**Task to complete:** Find the line holding "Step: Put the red" in the entries below. Give it again exactly, along with every line after it up to and including the line holding "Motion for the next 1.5".

Entries taken from a collection
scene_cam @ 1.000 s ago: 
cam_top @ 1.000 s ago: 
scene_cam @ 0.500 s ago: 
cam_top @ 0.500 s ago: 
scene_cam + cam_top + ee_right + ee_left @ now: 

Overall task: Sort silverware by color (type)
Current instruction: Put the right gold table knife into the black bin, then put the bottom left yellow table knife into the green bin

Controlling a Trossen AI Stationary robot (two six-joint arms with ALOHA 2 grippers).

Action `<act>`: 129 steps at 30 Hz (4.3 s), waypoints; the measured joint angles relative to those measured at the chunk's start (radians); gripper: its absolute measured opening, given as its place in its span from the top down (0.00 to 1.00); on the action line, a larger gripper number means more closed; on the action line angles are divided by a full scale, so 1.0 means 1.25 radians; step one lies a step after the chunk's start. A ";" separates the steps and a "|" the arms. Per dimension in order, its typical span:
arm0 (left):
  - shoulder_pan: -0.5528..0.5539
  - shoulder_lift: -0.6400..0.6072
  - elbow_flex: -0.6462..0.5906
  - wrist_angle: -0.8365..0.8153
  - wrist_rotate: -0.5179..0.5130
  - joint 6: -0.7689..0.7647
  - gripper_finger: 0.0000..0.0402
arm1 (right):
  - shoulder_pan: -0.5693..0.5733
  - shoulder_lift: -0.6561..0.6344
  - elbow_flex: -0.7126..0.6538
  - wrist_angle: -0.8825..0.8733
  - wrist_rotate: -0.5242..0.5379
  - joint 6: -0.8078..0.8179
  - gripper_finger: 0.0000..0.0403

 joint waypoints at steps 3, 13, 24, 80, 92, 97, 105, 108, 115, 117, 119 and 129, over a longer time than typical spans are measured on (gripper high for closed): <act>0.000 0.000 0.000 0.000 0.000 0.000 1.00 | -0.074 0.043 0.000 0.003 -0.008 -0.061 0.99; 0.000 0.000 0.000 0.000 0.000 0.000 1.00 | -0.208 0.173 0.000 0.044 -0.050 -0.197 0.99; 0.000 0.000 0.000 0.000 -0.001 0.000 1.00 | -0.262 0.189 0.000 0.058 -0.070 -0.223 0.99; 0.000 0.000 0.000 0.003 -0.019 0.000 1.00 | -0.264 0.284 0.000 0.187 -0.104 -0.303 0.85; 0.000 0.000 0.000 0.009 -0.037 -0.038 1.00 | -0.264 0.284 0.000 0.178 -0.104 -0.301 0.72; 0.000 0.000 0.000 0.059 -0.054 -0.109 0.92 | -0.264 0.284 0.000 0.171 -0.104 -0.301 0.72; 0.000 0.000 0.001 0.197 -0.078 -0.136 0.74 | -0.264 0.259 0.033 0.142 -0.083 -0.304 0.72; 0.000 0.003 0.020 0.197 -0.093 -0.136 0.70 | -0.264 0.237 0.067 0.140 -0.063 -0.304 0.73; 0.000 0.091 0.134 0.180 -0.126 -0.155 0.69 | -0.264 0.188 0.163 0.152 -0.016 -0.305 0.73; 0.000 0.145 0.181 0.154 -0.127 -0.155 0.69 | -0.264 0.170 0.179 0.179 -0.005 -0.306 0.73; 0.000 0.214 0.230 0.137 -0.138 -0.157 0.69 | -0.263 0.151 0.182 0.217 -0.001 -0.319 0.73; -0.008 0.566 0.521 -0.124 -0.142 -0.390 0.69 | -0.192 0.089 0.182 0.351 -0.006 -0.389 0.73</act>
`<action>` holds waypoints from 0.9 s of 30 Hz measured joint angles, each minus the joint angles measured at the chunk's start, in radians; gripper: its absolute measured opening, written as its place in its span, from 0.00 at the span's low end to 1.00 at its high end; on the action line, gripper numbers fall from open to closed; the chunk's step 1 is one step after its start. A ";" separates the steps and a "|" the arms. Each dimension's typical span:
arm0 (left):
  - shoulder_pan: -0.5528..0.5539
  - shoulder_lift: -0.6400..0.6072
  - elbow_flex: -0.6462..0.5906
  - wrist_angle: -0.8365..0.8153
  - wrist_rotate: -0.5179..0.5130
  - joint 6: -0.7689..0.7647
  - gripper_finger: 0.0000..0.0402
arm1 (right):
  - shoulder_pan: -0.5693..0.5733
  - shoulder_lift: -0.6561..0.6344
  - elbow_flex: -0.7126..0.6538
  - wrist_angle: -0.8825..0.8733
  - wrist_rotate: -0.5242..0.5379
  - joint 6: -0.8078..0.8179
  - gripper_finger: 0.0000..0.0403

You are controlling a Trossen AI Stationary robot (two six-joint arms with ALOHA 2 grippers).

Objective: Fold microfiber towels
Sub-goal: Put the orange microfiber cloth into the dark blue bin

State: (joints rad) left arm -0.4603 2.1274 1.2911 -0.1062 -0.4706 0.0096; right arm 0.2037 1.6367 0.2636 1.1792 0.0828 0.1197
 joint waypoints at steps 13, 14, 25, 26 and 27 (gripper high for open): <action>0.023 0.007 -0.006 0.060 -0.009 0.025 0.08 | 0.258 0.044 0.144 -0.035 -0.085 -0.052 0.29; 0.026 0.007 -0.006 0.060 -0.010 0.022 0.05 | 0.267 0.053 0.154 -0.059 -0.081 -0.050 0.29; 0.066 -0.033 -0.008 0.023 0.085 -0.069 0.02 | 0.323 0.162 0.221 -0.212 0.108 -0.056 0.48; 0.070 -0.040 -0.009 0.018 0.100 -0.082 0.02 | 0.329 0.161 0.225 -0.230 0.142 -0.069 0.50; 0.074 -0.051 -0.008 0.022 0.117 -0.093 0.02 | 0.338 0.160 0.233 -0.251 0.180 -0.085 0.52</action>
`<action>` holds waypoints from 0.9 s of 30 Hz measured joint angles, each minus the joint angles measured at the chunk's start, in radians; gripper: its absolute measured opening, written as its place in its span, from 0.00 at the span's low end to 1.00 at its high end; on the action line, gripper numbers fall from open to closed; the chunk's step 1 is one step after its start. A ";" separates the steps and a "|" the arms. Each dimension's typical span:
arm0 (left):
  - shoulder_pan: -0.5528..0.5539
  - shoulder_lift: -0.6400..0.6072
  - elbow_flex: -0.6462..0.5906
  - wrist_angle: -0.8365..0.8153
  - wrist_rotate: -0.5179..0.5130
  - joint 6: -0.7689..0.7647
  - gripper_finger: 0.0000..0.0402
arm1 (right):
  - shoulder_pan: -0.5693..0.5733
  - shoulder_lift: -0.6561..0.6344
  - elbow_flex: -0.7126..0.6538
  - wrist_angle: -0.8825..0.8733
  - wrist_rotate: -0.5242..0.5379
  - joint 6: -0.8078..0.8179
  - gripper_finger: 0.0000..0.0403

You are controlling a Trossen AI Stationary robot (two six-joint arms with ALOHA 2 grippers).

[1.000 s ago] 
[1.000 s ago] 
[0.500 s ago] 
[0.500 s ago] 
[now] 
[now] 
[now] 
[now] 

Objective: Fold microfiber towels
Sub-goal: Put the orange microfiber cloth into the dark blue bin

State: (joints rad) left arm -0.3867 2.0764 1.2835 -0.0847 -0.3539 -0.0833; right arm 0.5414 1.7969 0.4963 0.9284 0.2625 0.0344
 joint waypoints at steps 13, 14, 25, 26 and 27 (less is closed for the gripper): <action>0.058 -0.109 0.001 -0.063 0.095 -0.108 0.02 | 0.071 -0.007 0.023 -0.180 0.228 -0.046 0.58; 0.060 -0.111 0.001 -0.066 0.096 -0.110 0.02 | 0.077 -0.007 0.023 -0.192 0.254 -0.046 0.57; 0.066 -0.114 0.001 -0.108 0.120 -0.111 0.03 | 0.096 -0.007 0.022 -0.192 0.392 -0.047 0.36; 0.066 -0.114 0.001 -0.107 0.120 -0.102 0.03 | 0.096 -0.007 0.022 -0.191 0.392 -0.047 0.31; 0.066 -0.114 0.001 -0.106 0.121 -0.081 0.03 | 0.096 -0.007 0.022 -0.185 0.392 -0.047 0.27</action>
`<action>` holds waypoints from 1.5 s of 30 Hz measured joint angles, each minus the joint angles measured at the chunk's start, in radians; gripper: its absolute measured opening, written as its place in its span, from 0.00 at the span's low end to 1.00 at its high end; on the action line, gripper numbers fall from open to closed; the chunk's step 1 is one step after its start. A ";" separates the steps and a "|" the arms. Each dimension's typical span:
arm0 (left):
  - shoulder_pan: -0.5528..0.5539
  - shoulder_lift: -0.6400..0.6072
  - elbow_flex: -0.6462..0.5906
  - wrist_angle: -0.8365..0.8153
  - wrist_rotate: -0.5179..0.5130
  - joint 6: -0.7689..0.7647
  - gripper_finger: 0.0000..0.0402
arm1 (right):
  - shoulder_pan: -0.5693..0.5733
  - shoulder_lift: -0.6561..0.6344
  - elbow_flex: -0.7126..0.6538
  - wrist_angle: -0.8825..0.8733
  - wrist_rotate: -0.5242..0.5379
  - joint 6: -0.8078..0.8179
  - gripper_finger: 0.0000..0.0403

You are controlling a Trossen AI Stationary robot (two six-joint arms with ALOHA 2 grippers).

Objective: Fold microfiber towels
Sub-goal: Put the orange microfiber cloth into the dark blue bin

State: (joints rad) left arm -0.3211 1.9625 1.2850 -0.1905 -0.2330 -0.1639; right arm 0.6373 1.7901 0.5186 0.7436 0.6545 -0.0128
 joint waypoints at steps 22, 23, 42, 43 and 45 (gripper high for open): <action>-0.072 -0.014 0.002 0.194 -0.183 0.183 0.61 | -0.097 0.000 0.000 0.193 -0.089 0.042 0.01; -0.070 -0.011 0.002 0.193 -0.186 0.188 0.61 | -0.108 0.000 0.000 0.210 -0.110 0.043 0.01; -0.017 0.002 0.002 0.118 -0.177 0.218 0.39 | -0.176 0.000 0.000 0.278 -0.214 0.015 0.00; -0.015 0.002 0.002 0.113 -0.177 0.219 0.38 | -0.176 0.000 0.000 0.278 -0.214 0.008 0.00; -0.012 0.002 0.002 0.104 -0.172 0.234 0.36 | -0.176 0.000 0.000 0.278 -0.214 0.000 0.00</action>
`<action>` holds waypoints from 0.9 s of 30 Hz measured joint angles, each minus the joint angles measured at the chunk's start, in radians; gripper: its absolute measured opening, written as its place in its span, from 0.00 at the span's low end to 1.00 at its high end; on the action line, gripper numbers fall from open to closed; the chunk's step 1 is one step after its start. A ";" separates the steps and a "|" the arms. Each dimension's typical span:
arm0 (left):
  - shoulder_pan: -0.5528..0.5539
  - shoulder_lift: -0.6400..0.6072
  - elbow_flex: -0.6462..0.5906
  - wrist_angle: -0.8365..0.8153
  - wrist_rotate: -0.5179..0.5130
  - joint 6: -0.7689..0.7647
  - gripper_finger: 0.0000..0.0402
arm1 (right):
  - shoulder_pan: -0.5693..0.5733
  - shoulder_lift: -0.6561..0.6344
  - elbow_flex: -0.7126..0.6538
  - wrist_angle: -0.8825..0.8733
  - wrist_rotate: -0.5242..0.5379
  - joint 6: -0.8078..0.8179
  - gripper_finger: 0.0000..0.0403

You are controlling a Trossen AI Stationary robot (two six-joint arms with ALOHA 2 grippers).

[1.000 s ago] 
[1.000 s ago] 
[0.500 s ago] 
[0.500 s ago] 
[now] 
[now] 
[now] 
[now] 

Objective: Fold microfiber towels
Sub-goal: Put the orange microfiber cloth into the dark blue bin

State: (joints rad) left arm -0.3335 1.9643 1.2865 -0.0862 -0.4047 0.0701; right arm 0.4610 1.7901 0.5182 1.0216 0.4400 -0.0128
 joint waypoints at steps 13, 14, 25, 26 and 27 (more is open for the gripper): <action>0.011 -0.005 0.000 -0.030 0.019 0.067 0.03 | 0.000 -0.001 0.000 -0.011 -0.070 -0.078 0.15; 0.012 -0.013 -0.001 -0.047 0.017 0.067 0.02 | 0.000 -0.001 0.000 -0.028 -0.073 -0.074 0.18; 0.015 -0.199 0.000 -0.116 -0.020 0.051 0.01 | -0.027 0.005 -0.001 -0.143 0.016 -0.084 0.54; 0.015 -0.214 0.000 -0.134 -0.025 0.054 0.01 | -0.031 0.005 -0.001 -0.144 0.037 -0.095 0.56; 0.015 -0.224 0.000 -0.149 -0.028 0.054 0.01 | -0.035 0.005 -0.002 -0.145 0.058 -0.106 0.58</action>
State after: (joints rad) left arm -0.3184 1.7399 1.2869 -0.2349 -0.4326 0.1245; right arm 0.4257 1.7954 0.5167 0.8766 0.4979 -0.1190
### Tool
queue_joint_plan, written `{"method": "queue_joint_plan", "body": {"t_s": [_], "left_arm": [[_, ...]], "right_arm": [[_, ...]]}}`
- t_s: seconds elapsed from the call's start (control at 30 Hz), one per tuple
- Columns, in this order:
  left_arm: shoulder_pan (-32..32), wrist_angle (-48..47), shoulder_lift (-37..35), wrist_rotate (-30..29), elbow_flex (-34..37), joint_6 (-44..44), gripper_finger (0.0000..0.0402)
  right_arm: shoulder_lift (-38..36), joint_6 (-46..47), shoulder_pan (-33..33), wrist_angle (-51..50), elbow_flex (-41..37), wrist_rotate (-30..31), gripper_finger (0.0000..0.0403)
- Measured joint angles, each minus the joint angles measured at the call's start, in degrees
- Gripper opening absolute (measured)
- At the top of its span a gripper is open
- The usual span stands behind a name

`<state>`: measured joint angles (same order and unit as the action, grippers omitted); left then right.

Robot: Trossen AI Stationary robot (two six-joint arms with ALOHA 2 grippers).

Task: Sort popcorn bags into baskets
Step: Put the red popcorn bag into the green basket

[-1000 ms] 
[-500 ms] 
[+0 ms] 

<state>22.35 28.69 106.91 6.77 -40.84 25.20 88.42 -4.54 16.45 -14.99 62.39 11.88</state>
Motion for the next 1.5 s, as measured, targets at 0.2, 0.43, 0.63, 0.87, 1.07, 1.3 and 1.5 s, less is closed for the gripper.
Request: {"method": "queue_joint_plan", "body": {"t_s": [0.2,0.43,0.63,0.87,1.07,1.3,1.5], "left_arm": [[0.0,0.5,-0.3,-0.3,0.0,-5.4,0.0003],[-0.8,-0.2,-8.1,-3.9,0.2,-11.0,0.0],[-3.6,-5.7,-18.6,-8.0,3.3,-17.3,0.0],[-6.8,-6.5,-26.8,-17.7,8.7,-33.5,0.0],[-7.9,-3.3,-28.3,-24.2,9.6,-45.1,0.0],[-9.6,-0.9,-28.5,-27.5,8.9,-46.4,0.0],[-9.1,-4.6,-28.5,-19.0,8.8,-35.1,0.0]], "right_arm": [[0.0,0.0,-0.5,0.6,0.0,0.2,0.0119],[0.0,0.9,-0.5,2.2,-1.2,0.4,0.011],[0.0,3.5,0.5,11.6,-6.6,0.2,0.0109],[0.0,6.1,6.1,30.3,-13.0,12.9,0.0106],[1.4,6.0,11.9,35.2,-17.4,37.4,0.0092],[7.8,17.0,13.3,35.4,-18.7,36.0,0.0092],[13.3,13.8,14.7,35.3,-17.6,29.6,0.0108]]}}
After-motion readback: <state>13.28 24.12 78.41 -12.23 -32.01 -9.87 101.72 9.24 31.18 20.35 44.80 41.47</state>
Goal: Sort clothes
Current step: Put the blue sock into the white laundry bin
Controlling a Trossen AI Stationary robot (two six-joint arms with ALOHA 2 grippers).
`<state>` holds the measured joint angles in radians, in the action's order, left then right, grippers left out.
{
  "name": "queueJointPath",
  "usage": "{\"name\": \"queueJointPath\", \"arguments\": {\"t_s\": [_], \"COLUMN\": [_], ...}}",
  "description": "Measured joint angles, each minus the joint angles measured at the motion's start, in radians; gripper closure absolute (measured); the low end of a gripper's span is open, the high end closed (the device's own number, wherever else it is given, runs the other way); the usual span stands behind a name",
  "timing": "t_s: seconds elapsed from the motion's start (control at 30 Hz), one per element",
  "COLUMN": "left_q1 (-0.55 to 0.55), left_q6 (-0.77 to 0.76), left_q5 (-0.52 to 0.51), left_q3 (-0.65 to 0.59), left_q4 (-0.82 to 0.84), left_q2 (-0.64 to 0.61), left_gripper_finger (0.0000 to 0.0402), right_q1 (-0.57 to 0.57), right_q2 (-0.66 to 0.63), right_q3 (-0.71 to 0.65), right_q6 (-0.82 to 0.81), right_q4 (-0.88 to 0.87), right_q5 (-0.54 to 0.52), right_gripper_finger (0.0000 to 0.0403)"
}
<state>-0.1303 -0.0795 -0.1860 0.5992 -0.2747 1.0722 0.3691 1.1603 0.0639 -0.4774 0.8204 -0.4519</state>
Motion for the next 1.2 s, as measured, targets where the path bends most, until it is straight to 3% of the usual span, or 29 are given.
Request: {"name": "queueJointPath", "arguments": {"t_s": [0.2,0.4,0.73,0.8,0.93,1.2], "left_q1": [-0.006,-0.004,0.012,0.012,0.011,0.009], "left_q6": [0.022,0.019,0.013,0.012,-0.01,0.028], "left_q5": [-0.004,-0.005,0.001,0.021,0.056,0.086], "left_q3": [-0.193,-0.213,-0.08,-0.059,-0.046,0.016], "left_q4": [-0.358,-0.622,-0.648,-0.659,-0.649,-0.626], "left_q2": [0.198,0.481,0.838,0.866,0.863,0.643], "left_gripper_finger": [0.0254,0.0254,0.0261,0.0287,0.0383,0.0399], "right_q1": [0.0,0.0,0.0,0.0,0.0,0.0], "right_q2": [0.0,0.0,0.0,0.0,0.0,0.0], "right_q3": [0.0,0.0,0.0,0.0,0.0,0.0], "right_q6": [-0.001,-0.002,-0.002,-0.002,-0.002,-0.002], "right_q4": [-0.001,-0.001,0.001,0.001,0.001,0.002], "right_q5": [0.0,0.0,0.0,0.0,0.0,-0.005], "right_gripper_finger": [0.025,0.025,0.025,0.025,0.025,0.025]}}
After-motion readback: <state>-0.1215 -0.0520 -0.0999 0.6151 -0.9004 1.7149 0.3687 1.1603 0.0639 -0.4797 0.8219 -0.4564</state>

**Written answer:**
Step: Put the red popcorn bag into the green basket

[-1000 ms] 
[-500 ms] 
[+0 ms] 

<state>22.35 28.69 106.91 6.77 -40.84 25.20 88.42 -4.54 16.45 -14.99 62.39 11.88</state>
Motion for the next 1.5 s, as measured, targets at 0.2, 0.43, 0.63, 0.87, 1.07, 1.3 and 1.5 s, less is closed for the gripper.

What the exercise asked for has been given in full.